Nee Soon bölgesi milletvekili Lee Bee Wah ayda en az bir kez çöp toplama, temizlik gününe katılıyor, seçmenlerini katılmaları için teşvik etmeye çalışıyor.  (Resim: Tim McDonald) 

Çevreye, doğaya saygısı olan vatandaş, iyilik hareketi olan bizim ÇöpFit'lere, milletvekili, belediye başkanı katılımı olur mu bilmem ama okuduğum haberden hareketle, Singapur'un en temiz, en yeşil şehir olmaya giden yolunu ve bugünkü durumunu aktarıyorum bu yazıda.

Bizler kamusal alanlarda, doğada topladığımız plastik, izmarit, ıslak mendil, teneke kutu, cam şişe, ambalaj kağıdı, çocuk bezi gibi türlü atık için torba yetiştiremezken, habere göre Singapur'daki gönüllüler zaten görece temiz olan yerlerdeki çalıların arasında buldukları tek tük izmarit, mendil gibi az sayıda çöple yetinmek zorunda kalıyorlarmış!  Temizlik görevlilerinin sayısı kabarık olmasına karşın, gönüllü çabalar dikkat çekiyormuş.   

Singapur'da ve Türkiye'de yapılan ÇöpFit arasında fark olması şaşırtıcı değil.  Singapur temizliği ile tüm dünyada nam salmış bir küçük ada, şehir devleti... Dünya Ekonomi Forumu, 2018 yılında, Singapur'u geleceğin teknolojilerine en hazır ülke ve en rekabetçi ekonomi olarak belirledi.
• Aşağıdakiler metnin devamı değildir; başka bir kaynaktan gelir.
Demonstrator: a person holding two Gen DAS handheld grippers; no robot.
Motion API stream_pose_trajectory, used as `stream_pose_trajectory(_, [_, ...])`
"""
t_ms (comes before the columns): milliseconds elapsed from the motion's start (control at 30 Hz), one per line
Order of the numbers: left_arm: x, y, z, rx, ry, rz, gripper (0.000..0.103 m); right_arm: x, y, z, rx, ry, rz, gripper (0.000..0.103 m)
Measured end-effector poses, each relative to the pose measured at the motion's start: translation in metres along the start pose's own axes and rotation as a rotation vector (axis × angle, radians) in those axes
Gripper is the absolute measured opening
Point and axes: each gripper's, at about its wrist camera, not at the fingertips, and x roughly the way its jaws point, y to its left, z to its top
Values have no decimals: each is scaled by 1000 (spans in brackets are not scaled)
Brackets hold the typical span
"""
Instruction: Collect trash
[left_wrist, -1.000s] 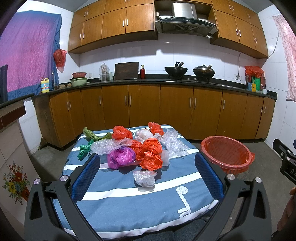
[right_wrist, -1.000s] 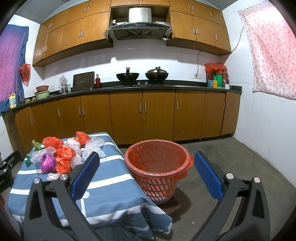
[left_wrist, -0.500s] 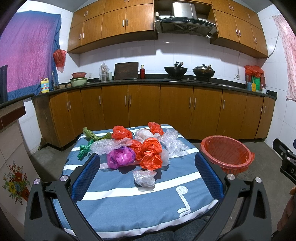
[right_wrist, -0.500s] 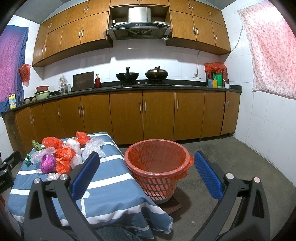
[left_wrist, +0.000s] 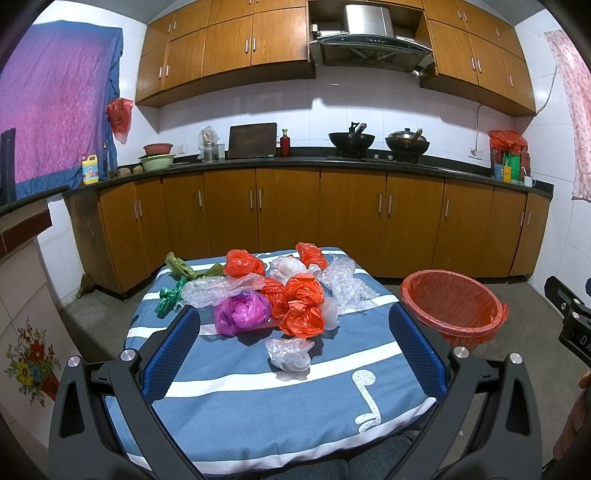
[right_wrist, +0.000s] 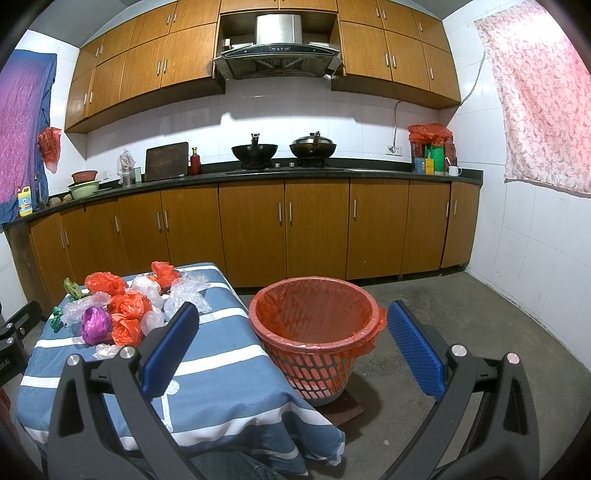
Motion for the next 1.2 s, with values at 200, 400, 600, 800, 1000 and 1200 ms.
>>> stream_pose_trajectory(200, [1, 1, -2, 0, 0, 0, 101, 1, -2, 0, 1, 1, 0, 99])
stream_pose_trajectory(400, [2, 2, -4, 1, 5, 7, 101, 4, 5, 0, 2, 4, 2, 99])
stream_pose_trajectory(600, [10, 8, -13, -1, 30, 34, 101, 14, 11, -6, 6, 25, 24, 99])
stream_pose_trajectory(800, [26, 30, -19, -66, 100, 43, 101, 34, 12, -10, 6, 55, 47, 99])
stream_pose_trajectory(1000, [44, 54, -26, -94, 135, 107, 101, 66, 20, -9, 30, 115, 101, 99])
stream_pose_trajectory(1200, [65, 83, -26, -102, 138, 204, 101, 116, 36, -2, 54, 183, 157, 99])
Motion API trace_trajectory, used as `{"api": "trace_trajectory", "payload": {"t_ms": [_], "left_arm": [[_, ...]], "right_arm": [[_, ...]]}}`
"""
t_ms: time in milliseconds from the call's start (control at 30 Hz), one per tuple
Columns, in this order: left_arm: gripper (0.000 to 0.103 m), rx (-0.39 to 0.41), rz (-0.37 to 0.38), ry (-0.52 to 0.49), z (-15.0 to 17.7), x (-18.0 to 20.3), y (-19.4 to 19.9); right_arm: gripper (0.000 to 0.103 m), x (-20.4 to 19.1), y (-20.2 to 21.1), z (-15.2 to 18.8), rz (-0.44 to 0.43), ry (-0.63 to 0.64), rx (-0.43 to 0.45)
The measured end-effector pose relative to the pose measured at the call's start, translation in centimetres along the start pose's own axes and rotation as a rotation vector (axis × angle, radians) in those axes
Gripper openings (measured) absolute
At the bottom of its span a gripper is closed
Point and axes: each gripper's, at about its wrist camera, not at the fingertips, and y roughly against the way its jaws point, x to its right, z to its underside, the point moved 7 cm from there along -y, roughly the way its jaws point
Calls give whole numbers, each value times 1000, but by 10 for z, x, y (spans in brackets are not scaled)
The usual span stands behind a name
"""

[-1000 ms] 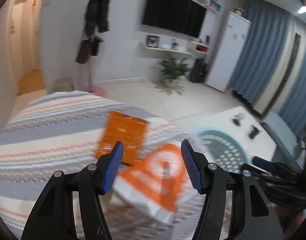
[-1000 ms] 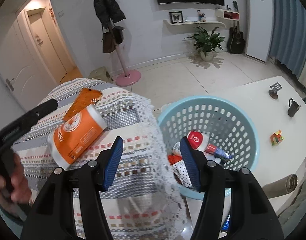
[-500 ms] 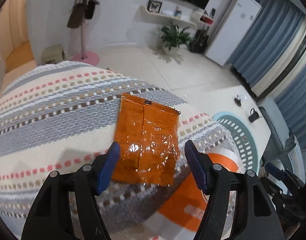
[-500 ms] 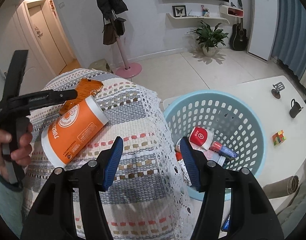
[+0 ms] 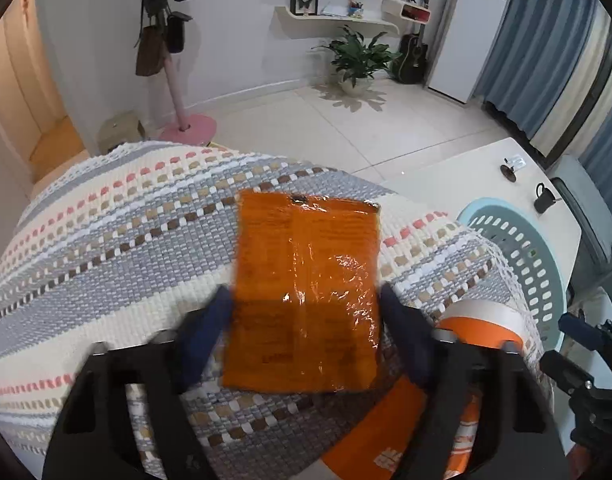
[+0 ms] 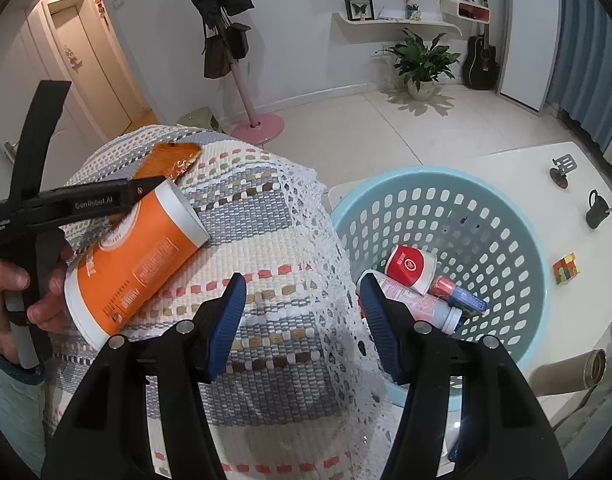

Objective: Collect trash
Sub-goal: 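Reach the left tool to the orange snack packet and grasp it, then lift the orange snack packet over the basket and open the left tool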

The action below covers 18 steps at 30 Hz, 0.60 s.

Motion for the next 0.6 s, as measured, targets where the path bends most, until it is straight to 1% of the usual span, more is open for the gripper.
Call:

Küçük ama etkisi büyük Singapur'un, Asya'nın en temiz şehri sıfatını kazanmasının 50 yıllık geçmişine buyrun. 

1965 yılında bağımsızlığını kazanan ülkenin ilk Başbakanı Lee Kuan Yew, bundan 50 yıl önce 1968'de, 

"Sadece daha hoş bir şehrin peşinde değiliz, daha temiz bir şehrin daha güçlü bir ekonomi yaratacağına inanıyoruz" 

diyerek, bir Ekim ayında "Singapur'u Temiz Tut" kampanyasını başlatmış.  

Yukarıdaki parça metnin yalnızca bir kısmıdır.